I think most MUDs came about on bigger systems (UNIX systems on campuses,
predominantly, but they made their way to PCs) but I seem to recall there were
a couple for C64, or at least I know I had friends with C64s that logged into
systems that offered MUDs. I never caught the MUD bug, though I did play a
number of the games offered on various BBSes.

Anyway, with VICE, one can readily emulate a C64 or C128 with _tremendous_
resources (hard disks, huge RAM disks and expansion, etc.), so I'm certain
running a MUD would be possible and reasonably usable, if any exist. In my
digging, I found there's a more recent fork of Color 64 called Centipede 128,
which is a native 128 application, and can make use of a lot of advanced
resources, like hard disks and extended RAM.

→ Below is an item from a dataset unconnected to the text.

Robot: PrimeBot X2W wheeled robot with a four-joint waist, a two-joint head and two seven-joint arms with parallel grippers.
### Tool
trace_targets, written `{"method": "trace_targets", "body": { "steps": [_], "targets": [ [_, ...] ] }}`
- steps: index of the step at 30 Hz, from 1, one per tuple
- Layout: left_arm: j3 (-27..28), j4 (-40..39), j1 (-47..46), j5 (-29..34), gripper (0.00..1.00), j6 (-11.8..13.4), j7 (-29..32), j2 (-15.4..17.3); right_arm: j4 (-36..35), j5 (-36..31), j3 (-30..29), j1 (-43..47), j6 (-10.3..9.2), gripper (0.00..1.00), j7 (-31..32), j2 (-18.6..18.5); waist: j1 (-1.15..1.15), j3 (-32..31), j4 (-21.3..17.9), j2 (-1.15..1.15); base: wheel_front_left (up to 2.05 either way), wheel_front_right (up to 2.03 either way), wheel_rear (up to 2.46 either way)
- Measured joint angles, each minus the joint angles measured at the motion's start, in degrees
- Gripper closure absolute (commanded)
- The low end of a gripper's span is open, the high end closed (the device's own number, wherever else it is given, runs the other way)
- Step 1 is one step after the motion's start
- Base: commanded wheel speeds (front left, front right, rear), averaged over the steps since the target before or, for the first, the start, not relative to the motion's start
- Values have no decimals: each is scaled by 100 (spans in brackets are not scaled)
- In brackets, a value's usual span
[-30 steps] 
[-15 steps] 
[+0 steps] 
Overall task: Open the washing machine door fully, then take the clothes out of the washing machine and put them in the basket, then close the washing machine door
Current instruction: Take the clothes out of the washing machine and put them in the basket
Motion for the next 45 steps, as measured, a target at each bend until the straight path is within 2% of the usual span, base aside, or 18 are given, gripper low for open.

While we're shooting the shit about this stuff, I wish more of this
development was happening for C128 native. The more I tinker with it, the more
annoying it is having such a low res display. Having 80 columns makes it
entirely comfortable to use for almost anything, even with my modern 1080p+
habit (hell, I even expect my next phone to have 1080p or better). I use my
C64 primarily with MSSIAH for music stuff, and the display is awful. They cram
so much on the screen that it's hard to read (but, removing stuff from the
screen would make it less useful). A C128 80 column mode would be perfect.
Finding programming resources for C128 is also much more difficult.
Nonetheless, I'm still looking for a reasonable deal on one. I had a C128D,
which I loved, and was a real beast for an 8 bit machine.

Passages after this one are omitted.